## ACTIVITY
Repeat the data word for word, excluding every picture.

## DATASET CONTENT
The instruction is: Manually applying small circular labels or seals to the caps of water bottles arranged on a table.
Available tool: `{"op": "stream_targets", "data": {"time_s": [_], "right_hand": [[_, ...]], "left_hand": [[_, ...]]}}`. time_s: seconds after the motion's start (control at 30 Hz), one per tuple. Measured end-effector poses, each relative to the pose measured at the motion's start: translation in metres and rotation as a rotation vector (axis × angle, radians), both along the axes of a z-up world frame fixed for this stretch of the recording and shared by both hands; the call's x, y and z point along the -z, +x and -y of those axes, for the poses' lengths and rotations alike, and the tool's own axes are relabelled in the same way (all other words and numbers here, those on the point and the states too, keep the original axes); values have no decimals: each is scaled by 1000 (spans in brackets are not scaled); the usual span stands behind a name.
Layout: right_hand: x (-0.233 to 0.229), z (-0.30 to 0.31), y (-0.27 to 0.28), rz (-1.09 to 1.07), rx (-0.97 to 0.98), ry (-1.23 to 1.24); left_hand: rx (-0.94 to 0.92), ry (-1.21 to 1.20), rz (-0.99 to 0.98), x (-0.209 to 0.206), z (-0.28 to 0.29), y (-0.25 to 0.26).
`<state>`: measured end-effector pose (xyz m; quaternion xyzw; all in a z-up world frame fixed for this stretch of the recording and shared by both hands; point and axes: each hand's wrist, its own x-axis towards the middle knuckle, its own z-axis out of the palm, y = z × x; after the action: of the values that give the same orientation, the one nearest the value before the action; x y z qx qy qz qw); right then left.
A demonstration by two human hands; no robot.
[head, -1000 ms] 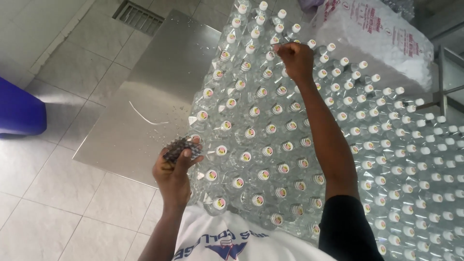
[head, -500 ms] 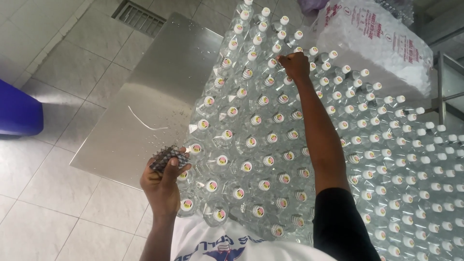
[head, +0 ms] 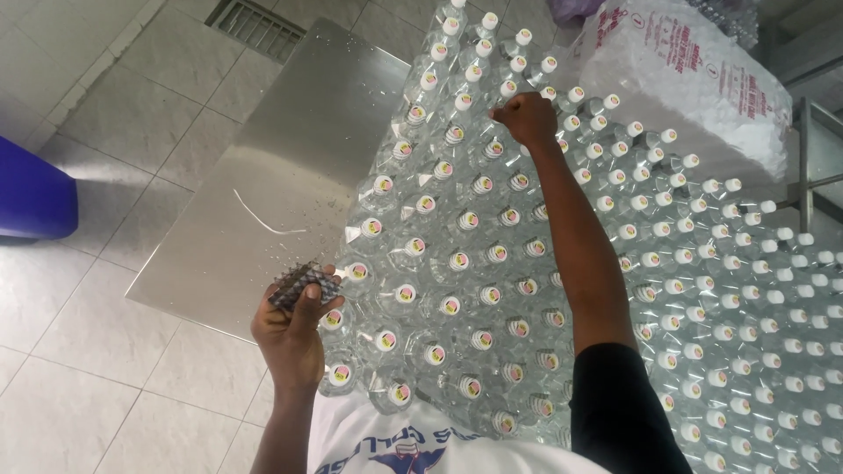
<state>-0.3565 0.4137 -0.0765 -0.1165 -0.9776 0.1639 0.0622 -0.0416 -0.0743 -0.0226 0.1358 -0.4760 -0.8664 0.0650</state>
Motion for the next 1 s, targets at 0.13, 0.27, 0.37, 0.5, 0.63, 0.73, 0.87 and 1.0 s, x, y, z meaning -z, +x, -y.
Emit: {"op": "stream_targets", "data": {"time_s": [0.13, 0.27, 0.37, 0.5, 0.63, 0.73, 0.87, 1.0], "right_hand": [[-8, 22, 13, 112, 53, 38], [-17, 24, 16, 56, 30, 74], [-42, 60, 47, -223, -147, 32], [-106, 170, 150, -202, -548, -586], [-129, 235, 226, -3, -681, -836], [-128, 246, 239, -40, -748, -885], [-143, 253, 240, -145, -850, -889], [-118, 229, 221, -194, -730, -961]], "left_hand": [[9, -11, 28, -7, -2, -1], [102, -53, 13, -17, -10, -3], [166, -99, 2, -31, -22, -9], [136, 45, -85, -32, -49, -17], [165, 36, -97, -29, -59, -17], [190, 37, -120, -34, -59, -10], [168, 37, -104, -35, -57, -5], [78, -26, -144, -42, -52, 0]]}}
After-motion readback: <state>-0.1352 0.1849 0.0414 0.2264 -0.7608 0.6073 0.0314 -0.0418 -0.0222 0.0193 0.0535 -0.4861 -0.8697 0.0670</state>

## ANSWER
The instruction is: Manually applying small circular labels or seals to the caps of water bottles arranged on a table.
Available tool: `{"op": "stream_targets", "data": {"time_s": [_], "right_hand": [[_, ...]], "left_hand": [[_, ...]]}}`. time_s: seconds after the motion's start (control at 30 Hz), one per tuple. Measured end-effector poses, each relative to the pose measured at the motion's start: translation in metres and rotation as a rotation vector (axis × angle, radians), both along the axes of a z-up world frame fixed for this stretch of the recording and shared by both hands; the call's x, y and z point along the -z, +x and -y of those axes, for the poses' lengths and rotations alike, and the tool's own axes are relabelled in the same way (all other words and numbers here, those on the point and the states too, keep the original axes); values have no decimals: each is scaled by 1000 (spans in brackets are not scaled); the usual span stands behind a name.
Layout: right_hand: x (-0.233 to 0.229), z (-0.30 to 0.31), y (-0.27 to 0.28), rz (-1.09 to 1.07), rx (-0.97 to 0.98), ry (-1.23 to 1.24); left_hand: rx (-0.94 to 0.92), ry (-1.21 to 1.20), rz (-0.99 to 0.98), x (-0.209 to 0.206), z (-0.28 to 0.29), y (-0.25 to 0.26).
`<state>`: measured end-effector pose (xyz m; quaternion xyzw; all in a z-up world frame fixed for this stretch of the recording and shared by both hands; point and axes: each hand's wrist, its own x-axis towards the middle knuckle, its own z-axis out of the palm, y = z × x; after the action: of the values that give the same orientation, the one nearest the value before the action; x y z qx qy qz qw); right then left.
A demonstration by two human hands; no robot.
[head, -1000 ms] 
[head, -500 ms] 
[head, +0 ms] 
<state>-0.3565 0.4137 -0.0765 -0.1165 -0.9776 0.1639 0.0622 -0.0416 -0.0743 -0.0226 0.1358 -0.4760 -0.8664 0.0650</state>
Motion for the next 1 s, targets at 0.13, 0.27, 0.37, 0.5, 0.63, 0.73, 0.87 and 1.0 s, x, y, z meaning -z, +x, -y.
Emit: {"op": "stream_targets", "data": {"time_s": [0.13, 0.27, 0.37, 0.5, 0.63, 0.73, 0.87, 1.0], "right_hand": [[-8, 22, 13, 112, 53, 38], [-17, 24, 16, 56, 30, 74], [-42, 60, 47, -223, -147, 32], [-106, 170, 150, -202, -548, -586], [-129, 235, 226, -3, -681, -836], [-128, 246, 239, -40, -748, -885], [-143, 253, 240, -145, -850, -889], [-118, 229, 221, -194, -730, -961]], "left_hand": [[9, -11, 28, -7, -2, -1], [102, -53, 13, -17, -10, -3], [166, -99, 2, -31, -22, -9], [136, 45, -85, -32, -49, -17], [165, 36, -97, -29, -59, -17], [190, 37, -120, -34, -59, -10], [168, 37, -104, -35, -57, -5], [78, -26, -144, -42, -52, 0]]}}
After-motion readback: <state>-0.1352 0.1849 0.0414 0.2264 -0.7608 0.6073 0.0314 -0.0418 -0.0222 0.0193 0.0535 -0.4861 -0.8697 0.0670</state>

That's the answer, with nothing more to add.